### [What you have to do]
A faithful copy of all the data below, please; leave no line out.

### [Entries provided]
++++++++++++++++++++

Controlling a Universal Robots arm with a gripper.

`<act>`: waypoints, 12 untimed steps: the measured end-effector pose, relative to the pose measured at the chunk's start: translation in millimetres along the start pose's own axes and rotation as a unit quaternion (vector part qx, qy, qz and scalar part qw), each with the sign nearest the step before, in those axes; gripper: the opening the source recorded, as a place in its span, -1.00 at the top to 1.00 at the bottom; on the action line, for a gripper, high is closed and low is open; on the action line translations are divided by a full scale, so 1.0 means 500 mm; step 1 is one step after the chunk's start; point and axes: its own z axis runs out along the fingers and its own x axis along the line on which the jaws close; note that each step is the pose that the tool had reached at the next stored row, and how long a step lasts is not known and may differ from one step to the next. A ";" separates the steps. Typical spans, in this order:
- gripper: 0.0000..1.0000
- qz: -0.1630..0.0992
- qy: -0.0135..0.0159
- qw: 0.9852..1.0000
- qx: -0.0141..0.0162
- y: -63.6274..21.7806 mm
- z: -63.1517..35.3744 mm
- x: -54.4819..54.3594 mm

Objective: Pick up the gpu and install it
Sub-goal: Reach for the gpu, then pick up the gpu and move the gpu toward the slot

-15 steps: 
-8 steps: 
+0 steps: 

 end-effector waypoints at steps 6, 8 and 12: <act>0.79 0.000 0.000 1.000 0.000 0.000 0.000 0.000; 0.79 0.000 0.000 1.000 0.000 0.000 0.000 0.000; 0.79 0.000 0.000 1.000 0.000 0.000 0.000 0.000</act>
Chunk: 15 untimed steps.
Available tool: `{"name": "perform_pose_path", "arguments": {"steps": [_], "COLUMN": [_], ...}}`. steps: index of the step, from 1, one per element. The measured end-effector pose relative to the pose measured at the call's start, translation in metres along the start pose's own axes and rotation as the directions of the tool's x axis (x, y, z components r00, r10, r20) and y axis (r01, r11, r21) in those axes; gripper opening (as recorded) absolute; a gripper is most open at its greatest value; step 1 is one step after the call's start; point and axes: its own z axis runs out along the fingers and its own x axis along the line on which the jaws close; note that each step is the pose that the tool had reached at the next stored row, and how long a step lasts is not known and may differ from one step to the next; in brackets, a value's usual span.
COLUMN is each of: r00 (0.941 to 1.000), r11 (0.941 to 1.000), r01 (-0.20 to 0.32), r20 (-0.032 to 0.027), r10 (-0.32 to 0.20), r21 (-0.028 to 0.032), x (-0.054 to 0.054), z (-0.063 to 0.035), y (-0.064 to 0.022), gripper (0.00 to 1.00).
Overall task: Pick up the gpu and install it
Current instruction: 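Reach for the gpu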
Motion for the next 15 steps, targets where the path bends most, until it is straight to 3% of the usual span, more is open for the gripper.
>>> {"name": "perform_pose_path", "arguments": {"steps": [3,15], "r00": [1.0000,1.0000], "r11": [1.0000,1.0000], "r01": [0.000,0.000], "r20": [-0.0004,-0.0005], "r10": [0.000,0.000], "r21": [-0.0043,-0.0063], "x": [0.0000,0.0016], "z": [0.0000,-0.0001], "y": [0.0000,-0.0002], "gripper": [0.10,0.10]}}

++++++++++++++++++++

### [Final answer]
Controlling a Universal Robots arm with a gripper.

`<act>`: waypoints, 12 untimed steps: the measured end-effector pose, relative to the pose measured at the chunk's start: translation in millimetres along the start pose's own axes and rotation as a unit quaternion (vector part qx, qy, qz and scalar part qw), each with the sign nearest the step before, in those axes; gripper: the opening the source recorded, as a place in its span, -1.00 at the top to 1.00 at the bottom; on the action line, for a gripper, high is closed and low is open; on the action line translations are divided by a full scale, so 1.0 means 500 mm; step 1 is one step after the chunk's start; point and axes: its own z axis runs out along the fingers and its own x axis along the line on which the jaws close; note that each step is the pose that the tool had reached at the next stored row, and how long a step lasts is not known and may differ from one step to the next. A ";" separates the steps. Typical spans, in this order:
- gripper: 0.0000..1.0000
- qz: -0.1630..0.0992
- qy: -0.0135..0.0159
- qw: 0.9852..1.0000
- qx: -0.0141..0.0162
- y: -63.6274..21.7806 mm
- z: -63.1517..35.3744 mm
- x: -54.4819..54.3594 mm

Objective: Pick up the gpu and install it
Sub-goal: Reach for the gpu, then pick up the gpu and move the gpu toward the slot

-15 steps: 
-8 steps: 
+0 steps: 

 end-effector waypoints at steps 6, 8 and 12: <act>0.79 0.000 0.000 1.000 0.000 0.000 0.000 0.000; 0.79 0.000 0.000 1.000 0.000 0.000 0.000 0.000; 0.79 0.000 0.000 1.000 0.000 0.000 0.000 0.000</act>
Chunk: 15 untimed steps.
Available tool: `{"name": "perform_pose_path", "arguments": {"steps": [_], "COLUMN": [_], ...}}`. steps: index of the step, from 1, one per element. The measured end-effector pose relative to the pose measured at the call's start, translation in metres along the start pose's own axes and rotation as the directions of the tool's x axis (x, y, z components r00, r10, r20) and y axis (r01, r11, r21) in those axes; gripper opening (as recorded) absolute; a gripper is most open at its greatest value; step 1 is one step after the call's start; point and axes: its own z axis runs out along the fingers and its own x axis along the line on which the jaws close; note that each step is the pose that the tool had reached at the next stored row, and how long a step lasts is not known and may differ from one step to the next; in brackets, a value's usual span.
COLUMN is each of: r00 (0.941 to 1.000), r11 (0.941 to 1.000), r01 (-0.20 to 0.32), r20 (-0.032 to 0.027), r10 (-0.32 to 0.20), r21 (-0.028 to 0.032), x (-0.054 to 0.054), z (-0.063 to 0.035), y (-0.064 to 0.022), gripper (0.00 to 1.00).
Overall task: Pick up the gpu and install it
Current instruction: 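Reach for the gpu
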Motion for the next 15 steps, targets where the path bends most, until it is straight to 3% of the usual span, more is open for the gripper.
>>> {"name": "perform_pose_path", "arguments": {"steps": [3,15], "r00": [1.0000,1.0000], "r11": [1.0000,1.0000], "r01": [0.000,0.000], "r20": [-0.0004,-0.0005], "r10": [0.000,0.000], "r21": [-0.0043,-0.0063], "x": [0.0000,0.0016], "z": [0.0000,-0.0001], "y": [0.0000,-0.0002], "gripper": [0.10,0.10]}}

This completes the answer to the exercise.